Personal information
- Born: Brittany Starr Bowe February 24, 1988 (age 38) Ocala, Florida, U.S.
- Height: 5 ft 7 in (170 cm)
- Weight: 145 lb (66 kg)

Sport
- Country: United States
- Sport: Speed skating
- Events: 500 m, 1000 m, 1500 m
- Coached by: Ryan Shimabukuro

Medal record
Representing the United States
Women's speed skating
Olympic Games
| Bronze medal – third place | 2018 Pyeongchang | Team pursuit |
| Bronze medal – third place | 2022 Beijing | 1000 m |
World Sprint Championships
| Gold medal – first place | 2015 Astana | Sprint |
| Gold medal – first place | 2016 Seoul | Sprint |
| Silver medal – second place | 2018 Changchun | Sprint |
| Bronze medal – third place | 2019 Heerenveen | Sprint |
World Single Distances Championships
| Gold medal – first place | 2015 Heerenveen | 1000 m |
| Gold medal – first place | 2015 Heerenveen | 1500 m |
| Gold medal – first place | 2019 Inzell | 1000 m |
| Gold medal – first place | 2021 Heerenveen | 1000 m |
| Silver medal – second place | 2015 Heerenveen | 500 m |
| Silver medal – second place | 2016 Kolomna | 500 m |
| Silver medal – second place | 2021 Heerenveen | 1500 m |
| Silver medal – second place | 2024 Calgary | Team sprint |
| Bronze medal – third place | 2013 Sochi | 1000 m |
| Bronze medal – third place | 2016 Kolomna | 1000 m |
| Bronze medal – third place | 2016 Kolomna | 1500 m |
| Bronze medal – third place | 2019 Inzell | 1500 m |
| Bronze medal – third place | 2023 Heerenveen | Team pursuit |
Four Continents Championships
| Gold medal – first place | 2025 Hachinohe | 1000 m |
| Silver medal – second place | 2024 Salt Lake City | Team sprint |
Women's inline speed skating
World Championships (road)
| Gold medal – first place | 2006 Anyang | 5000 m relay |
| Gold medal – first place | 2007 Cali | 500 m |
| Gold medal – first place | 2007 Cali | 5000 m relay |
| Gold medal – first place | 2008 Gijón | 5000 m relay |
| Bronze medal – third place | 2007 Cali | 200 m |
World Championships (track)
| Gold medal – first place | 2006 Anyang | 3000 m relay |
| Gold medal – first place | 2007 Cali | 3000 m relay |
| Gold medal – first place | 2008 Gijón | 300 m |
| Gold medal – first place | 2008 Gijón | 3000 m relay |
| Silver medal – second place | 2008 Gijón | 1000 m |
| Bronze medal – third place | 2008 Gijón | 500 m |
Pan American Games
| Gold medal – first place | 2007 Rio de Janeiro | Combined sprint |

= Brittany Bowe =

American speed skater (born 1988)

Brittany Starr Bowe (born February 24, 1988) is an American speed skater and former inline skater and basketball player.
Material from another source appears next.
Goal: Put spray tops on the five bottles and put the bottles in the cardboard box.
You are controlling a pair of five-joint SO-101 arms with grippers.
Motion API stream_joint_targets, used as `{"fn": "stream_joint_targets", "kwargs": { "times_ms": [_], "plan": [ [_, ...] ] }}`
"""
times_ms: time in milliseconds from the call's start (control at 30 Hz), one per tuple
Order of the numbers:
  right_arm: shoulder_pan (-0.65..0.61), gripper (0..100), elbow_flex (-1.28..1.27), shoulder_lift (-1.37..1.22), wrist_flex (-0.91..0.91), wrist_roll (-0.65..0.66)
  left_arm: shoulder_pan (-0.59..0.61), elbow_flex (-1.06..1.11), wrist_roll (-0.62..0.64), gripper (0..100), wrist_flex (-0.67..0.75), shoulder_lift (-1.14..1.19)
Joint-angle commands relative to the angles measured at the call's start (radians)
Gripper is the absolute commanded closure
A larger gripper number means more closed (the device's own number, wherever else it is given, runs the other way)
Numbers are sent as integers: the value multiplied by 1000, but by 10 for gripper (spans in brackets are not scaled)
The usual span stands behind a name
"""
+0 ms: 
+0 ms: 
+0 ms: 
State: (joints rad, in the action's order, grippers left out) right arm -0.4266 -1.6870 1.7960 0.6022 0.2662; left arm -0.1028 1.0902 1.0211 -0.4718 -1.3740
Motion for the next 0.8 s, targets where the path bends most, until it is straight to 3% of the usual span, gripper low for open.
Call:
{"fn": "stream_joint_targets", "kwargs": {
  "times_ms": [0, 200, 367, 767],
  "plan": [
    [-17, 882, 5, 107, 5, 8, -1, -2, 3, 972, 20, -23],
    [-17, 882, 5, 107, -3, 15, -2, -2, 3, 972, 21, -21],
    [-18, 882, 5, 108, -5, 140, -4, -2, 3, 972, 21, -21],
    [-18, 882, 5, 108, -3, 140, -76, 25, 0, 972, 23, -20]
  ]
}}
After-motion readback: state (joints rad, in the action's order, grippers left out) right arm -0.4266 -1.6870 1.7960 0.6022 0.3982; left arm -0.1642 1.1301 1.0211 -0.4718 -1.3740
She has won eight gold, one silver, and two bronze medals from the world inline speedskating championships. From her junior years, she has another 21 world championship medals. She also has a gold medal from the combined sprint event in roller skating at the 2007 Pan American Games.

In speed skating, she has specialized in the 500, 1000 and 1500 meters, and she won the bronze medal on the 1000 meters distance in the 2013 World Single Distance Championships. In the 2015 World Single Distance Championships, she won the gold medal on the same distance, as well as another gold medal in the 1500 meters, and the silver medal in the 500 meters. Two weeks later, she also won the 2015 World Sprint Championships, winning all four races along the way. She has two bronze medals, from the 2018 and 2022 Olympics.

For her performance in the 1000 metres competition of the Single Distance Championships, Bowe was awarded the 2015 Oscar Mathisen Award.

Bowe is the current world record holder in the 1000 meters distance, and has previously held the 1500 meters world record, in which distance she holds the American record.

==Early life==
Bowe was born in Ocala, Florida, to Michael and Deborah Bowe (née Starr), and grew up practicing several sports from an early age, including basketball and soccer. At the age of 2, she would give dribbling exhibitions at halftime of college basketball games. Though making it to a statewide under-13 boys travel team in soccer, she gave that sport up, because of overlapping seasons with basketball.

She attended the Trinity Catholic High School in Ocala, and then Florida Atlantic University in Boca Raton, where she played basketball for the Florida Atlantic Owls. She graduated in 2010, majoring in sociology and social science.

==Inline speed skating==

In 1996, at the age of 8, Bowe began inline skating. She competed at increasingly higher levels, ultimately participating in world championships from 2002 to 2008, where she won 32 medals altogether. At the senior level, Bowe made her debut at the 2008 World Inline Speed Skating Championships in Gijón, Spain, where she was selected for the U.S. national team after qualifying at the 2008 Inline Speed Skating National Championships in Colorado Springs, Colorado.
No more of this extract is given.